**What to produce**.
Find the word "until" in the listing. Copy out each line where it occurs.

**Source records**.
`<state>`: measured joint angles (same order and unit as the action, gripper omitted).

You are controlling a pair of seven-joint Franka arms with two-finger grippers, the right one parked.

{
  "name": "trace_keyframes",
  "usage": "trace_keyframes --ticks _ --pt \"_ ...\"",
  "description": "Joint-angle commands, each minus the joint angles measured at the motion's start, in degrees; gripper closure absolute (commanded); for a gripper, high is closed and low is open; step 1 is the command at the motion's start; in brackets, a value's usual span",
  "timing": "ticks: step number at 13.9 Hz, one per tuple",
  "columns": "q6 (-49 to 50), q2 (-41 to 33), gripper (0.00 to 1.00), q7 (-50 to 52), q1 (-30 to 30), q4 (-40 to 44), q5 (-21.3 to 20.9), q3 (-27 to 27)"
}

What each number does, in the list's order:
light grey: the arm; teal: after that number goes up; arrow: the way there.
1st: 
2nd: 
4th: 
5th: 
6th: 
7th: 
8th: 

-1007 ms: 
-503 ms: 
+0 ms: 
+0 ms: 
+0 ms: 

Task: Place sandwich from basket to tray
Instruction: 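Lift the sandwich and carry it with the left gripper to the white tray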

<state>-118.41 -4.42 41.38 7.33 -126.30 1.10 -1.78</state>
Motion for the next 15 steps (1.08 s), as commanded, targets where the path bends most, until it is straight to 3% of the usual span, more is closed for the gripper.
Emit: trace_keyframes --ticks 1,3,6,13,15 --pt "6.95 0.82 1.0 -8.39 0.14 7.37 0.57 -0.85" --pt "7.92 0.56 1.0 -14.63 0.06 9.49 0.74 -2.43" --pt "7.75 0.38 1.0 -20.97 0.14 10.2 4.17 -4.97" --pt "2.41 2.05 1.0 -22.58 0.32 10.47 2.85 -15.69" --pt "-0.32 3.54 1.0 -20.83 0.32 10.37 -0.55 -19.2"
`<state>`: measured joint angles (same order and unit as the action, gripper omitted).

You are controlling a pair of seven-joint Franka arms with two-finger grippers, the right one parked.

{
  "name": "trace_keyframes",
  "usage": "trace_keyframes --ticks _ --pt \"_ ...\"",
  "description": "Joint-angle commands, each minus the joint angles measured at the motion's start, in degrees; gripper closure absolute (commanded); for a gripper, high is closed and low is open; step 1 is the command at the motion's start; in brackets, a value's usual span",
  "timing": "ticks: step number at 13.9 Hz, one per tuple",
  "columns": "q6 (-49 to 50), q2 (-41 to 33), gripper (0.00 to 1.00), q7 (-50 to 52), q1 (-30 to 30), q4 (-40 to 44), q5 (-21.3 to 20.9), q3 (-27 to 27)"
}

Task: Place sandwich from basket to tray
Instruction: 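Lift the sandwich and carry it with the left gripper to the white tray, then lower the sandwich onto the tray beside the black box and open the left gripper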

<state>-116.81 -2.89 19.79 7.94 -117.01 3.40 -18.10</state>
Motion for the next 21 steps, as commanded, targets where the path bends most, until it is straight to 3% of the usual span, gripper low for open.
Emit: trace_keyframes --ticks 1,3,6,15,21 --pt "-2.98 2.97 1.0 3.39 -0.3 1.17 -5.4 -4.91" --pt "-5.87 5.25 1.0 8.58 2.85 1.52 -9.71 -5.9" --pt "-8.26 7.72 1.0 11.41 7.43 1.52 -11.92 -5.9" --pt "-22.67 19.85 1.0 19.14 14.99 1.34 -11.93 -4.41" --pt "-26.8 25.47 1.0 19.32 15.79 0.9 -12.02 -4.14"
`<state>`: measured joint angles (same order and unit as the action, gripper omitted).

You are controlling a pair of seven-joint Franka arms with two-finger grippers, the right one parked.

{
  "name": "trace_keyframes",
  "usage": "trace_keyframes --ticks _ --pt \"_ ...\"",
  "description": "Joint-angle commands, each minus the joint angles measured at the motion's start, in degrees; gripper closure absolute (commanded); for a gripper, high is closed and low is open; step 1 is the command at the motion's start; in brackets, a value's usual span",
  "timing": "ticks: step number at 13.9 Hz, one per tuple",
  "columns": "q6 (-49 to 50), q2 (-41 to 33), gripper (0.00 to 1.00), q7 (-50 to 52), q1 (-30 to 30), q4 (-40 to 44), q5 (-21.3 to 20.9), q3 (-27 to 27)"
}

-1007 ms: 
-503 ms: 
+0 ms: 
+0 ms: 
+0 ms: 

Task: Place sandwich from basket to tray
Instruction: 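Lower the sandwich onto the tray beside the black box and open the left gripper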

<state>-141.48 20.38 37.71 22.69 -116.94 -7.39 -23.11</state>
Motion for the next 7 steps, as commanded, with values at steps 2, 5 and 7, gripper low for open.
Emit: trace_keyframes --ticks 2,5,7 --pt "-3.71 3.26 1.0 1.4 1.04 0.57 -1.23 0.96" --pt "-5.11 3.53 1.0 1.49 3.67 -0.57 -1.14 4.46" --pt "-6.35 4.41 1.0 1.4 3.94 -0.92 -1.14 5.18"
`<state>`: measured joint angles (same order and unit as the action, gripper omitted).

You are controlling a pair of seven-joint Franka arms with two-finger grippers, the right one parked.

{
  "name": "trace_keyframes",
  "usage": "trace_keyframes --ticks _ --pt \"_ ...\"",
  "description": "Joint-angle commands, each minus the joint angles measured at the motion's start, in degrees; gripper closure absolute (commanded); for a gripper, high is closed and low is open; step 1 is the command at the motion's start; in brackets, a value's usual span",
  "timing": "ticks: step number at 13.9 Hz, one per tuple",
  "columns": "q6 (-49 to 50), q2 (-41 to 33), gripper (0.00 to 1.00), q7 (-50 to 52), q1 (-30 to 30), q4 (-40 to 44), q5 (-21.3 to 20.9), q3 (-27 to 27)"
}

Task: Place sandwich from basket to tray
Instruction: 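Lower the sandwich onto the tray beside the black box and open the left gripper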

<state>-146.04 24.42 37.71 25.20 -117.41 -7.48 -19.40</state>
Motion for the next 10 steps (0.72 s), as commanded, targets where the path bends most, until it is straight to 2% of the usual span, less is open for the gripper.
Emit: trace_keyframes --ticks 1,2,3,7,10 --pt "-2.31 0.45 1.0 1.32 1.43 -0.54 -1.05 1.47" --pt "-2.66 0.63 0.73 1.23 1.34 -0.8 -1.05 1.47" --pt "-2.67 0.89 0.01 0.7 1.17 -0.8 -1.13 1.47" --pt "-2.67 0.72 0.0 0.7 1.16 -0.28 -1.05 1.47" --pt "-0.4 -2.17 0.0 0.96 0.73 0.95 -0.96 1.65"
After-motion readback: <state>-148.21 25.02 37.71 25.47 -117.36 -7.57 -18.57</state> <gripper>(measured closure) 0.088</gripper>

**Expected output**.
Motion for the next 15 steps (1.08 s), as commanded, targets where the path bends most, until it is straight to 3% of the usual span, more is closed for the gripper.
Motion for the next 21 steps, as commanded, targets where the path bends most, until it is straight to 3% of the usual span, gripper low for open.
Motion for the next 10 steps (0.72 s), as commanded, targets where the path bends most, until it is straight to 2% of the usual span, less is open for the gripper.

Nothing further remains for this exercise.